Sunday, January 31, 2016

Book Review

Rather than ask Why me?, ask What now?

This might be said to be the essential focus of Shulamit Lando’s newly published book about her own experience with multiple sclerosis, a journey from initial fear and uncertainty when first diagnosed more than 30 years ago, to a new life of open avenues and spiritual maturity. Hope Beyond Illness (a guide to living well with a chronic condition) takes a philosophic, holistic look at how one may receive a medical diagnosis not as a penalty but as an invitation to grow, to become more fully the person one was intended to be.

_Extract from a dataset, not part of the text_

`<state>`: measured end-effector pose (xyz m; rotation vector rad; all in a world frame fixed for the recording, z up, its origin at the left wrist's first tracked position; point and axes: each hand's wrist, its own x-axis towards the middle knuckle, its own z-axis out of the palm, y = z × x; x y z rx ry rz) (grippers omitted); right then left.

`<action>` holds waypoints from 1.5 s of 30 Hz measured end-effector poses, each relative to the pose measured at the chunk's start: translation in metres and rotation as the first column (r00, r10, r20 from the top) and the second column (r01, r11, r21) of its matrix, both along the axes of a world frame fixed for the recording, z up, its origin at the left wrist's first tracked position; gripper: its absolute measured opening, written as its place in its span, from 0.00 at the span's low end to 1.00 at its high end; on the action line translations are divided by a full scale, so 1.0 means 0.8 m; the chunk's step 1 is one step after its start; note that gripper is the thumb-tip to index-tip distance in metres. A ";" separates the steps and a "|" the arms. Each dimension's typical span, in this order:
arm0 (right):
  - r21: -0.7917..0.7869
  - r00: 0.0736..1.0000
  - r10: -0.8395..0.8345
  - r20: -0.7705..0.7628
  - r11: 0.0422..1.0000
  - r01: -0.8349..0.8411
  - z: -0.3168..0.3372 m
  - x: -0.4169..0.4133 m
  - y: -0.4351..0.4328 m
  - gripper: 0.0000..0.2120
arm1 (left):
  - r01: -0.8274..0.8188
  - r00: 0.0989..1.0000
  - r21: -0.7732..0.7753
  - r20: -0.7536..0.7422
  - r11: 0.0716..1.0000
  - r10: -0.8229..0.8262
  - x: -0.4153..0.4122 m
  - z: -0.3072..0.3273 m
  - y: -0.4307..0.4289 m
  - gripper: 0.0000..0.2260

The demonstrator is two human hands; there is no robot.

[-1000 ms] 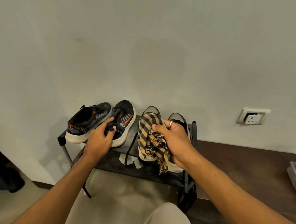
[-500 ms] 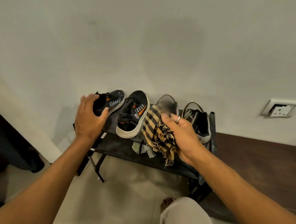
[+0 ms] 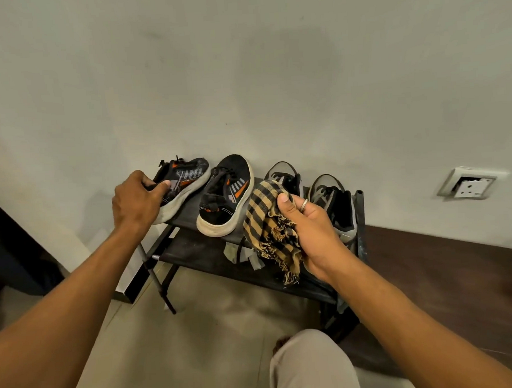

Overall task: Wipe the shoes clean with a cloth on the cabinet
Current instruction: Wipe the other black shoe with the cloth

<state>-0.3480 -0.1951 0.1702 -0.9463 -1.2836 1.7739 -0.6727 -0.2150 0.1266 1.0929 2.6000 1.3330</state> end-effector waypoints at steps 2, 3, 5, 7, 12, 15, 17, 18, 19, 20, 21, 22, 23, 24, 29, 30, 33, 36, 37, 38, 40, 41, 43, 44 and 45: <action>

The emphasis is not on new drugs, new medical procedures, but on new personal attitudes and useful spiritual procedures one can adopt to treat the illness, and oneself, from within. In an age that teaches an almost blind reliance on science and medicines, Ms. Lando’s views on the healing power of one’s own soul are a sorely needed breath of fresh air

“At the threshold of every great journey,” Lando quotes Claire Higgins, “we must first establish a direction and then, find the courage to take our first step, even when we don’t know where our foot will land, or where the step after will lead us. This way of traveling through life requires faith... the ability to feel, sense, and trust something that cannot yet or ever be seen.”

It is one of those strange contradictions in life that what seems on the surface to be adversity may in  fact be the cradle of great opportunity. Chronic illness brings about a change, not planned for, not asked for – but the essential nature of where that change takes us is really up to us. In Lando’s case, as in my own, the presence of illness has led to an exciting, fulfilling journey of growth, a new appreciation of the power of the spirit, the importance of compassion, the reality of faith. Upon facing a challenge, as Lando notes, we may feed the creature of our choice – that characterized by anger,  bitterness, hopelessness, or that characterized by love, joy and the spirit of discovery, wherein one’s grasp of what one truly believes is sharpened, filled out and can take form in one’s every day life.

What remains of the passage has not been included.